Task objective -
Gather all lines from the material that contain "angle".

<<<<

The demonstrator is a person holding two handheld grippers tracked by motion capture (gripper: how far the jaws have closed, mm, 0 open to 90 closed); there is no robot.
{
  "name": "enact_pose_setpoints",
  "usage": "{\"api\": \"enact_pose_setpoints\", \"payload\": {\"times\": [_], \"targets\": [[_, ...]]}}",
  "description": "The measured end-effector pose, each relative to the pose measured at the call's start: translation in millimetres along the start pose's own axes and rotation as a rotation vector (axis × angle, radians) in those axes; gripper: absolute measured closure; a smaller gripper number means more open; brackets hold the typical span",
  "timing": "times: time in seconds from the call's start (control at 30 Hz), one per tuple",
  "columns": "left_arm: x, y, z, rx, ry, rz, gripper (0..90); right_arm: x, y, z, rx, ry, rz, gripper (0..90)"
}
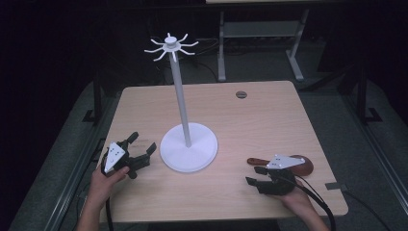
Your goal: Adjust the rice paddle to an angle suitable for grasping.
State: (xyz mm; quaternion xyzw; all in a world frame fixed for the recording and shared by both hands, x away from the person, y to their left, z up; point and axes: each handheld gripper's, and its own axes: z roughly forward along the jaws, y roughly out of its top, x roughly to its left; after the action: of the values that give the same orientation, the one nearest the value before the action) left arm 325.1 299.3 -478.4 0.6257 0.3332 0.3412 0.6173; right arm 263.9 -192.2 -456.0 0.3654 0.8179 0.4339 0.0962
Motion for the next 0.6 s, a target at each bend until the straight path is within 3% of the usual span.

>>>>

Answer box -
  "description": "The measured end-effector pose, each relative to the pose measured at the call's start: translation in millimetres along the start pose's own axes and rotation as a rotation vector (axis × angle, radians) in those axes; gripper: absolute measured closure; a smaller gripper number means more open; brackets hold the typical span",
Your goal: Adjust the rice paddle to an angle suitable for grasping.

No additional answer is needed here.